Brasília- A alta de 0,75 ponto porcentual na taxa básica de juros, adotada pelo Banco Central, gerou desconforto no ministério da Fazenda, que está preocupado com a possibilidade de que a dosagem dos juros coloque em risco o crescimento da economia em 2009. O ministro Guido Mantega e sua equipe consideram que o movimento do BC foi surpreendente e vão acompanhar os desdobramentos da medida no mercado financeiro e checar a reversão das expectativas inflacionárias.

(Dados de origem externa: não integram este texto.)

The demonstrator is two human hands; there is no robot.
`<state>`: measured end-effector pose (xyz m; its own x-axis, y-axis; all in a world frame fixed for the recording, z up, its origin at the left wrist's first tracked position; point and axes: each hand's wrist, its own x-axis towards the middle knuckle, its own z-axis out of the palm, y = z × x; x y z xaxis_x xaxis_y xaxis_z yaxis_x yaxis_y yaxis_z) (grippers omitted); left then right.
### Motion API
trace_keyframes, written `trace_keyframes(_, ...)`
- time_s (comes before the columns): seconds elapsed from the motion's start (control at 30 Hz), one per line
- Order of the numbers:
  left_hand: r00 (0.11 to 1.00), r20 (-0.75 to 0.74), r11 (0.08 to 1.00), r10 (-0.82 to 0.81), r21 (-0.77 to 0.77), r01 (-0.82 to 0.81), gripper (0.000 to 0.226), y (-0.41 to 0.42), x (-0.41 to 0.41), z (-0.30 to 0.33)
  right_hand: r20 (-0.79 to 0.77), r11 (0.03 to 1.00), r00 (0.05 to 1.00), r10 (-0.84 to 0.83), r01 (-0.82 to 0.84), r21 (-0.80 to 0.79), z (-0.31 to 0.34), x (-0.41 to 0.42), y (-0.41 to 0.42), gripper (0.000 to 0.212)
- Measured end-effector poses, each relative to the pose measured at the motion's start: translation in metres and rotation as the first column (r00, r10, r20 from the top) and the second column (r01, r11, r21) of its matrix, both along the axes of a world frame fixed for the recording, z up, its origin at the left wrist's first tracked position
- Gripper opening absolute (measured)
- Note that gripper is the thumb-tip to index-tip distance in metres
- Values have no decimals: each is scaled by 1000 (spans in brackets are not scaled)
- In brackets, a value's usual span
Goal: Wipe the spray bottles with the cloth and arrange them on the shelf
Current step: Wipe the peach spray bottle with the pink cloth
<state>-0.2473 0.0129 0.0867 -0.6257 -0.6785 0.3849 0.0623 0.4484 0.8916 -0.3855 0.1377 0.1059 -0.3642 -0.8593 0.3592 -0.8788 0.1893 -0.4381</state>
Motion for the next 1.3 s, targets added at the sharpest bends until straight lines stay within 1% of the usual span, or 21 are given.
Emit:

Mais: a equipe da Fazenda tem o temor de que essa dosagem seja mantida nas próximas reuniões deste ano, como avaliaram setores do mercado financeiro.
A preocupação de Mantega é que a carga de juros leve o crescimento do próximo ano para um patamar abaixo de 4%, o que poderia provocar uma interrupção no ciclo de investimentos e reeditar o padrão ''vôo de galinha'', em que períodos de forte expansão econômica são seguidos de grande desaceleração. Além disso, a Fazenda teme que os movimentos do BC agravem o problema do câmbio e jogue mais lenha na fogueira da deterioração das contas externas, via ingresso de capital financeiro para aplicação nos juros brasileiros.
Apesar da discordância com o BC, a Fazenda mudou de postura. Desde que voltou de férias, Mantega não deu entrevistas para tentar pressionar publicamente o BC a permanecer no ritmo de alta de 0,5 ponto porcentual. Ao contrário: mantém-se calado e não concorda com análises de que saiu desgastado ou perdedor nessa nova aposta.